Additionally, other cytokines like IL2, IL 27, IL35, IL18 and IL21 are known to activate STAT4.

== Inhibitors of STAT4 signalling pathways ==
In cells with progressively increasing expression of IL12 and IL6, SOCSs production and activity suppress cytokine signalling and phosphorylation of JAK-STAT pathways in a negative feedback loop.

Other suppressors of the pathways are: protein inhibitor of activated STAT (PAIS) (regulation of transcriptional activity in the nucleus, observed in STAT4-DNA binding complex), protein tyrosine phosphatase (PTP) (removal of phosphate groups from phosphorylated tyrosine in JAK/STAT pathway proteins), STAT-interacting LIM protein (SLIM) (STAT ubiquitin E3 ligase blocking the phosphorylation of STAT4) or microRNA (miRNA) (degradation of STAT4 mRNA and its post-transcriptional regulation).

== Target genes ==

STAT4 binds to hundreds of sites in the genome, among others to the promoters of genes for cytokines (IFN-γ, TNF), receptors (IL18R1, IL12rβ2, IL18RAP), and signaling factors (MYD88).

== Disease ==
STAT4 is involved in several autoimmune and cancer diseases in animal models humans, significantly in the disease progression and pathology. STAT4 were significantly increased in patients with Ulcerative colitis and skin T cells of psoriatic patients. Moreover, STAT4 -/- mice developed less severe experimental autoimmune encephalo-myelitis (EAE) than the wild type mice.

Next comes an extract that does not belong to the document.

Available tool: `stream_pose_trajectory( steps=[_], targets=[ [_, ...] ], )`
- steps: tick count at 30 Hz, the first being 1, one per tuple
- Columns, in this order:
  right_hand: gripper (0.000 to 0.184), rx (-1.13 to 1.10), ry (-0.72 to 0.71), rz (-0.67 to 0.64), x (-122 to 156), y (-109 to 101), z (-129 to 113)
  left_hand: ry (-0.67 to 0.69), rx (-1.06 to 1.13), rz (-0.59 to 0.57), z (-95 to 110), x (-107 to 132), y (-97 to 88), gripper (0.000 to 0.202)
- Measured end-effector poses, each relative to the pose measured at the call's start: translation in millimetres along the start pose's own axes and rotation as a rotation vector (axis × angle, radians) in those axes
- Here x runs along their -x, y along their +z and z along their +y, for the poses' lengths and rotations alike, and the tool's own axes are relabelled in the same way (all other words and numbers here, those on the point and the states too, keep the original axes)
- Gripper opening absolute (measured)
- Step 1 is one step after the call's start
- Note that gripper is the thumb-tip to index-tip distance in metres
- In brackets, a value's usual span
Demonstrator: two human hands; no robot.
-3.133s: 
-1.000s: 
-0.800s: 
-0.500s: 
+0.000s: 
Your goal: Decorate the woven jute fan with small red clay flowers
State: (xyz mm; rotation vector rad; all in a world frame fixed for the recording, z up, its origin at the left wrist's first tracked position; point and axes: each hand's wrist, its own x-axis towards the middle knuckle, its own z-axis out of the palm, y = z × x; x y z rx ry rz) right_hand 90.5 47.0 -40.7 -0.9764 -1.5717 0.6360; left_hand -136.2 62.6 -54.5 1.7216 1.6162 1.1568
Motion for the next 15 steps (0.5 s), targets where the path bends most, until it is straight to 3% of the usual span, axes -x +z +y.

Intronic single nucleotide polymorphism (SNP) mostly in third intron of the STAT4 has shown to be associated with immune dysregulation and autoimmunity including systemic lupus erythematosus (SLE) and rheumatoid arthritis as well as Sjögren's disease (SD), systemic sclerosis, psoriasis and also type-1 diabetes. High incident of STAT4 genetic polymorphisms and susceptibility to autoimmune diseases is a reason to consider the STAT4 as general autoimmune disease susceptibility locus.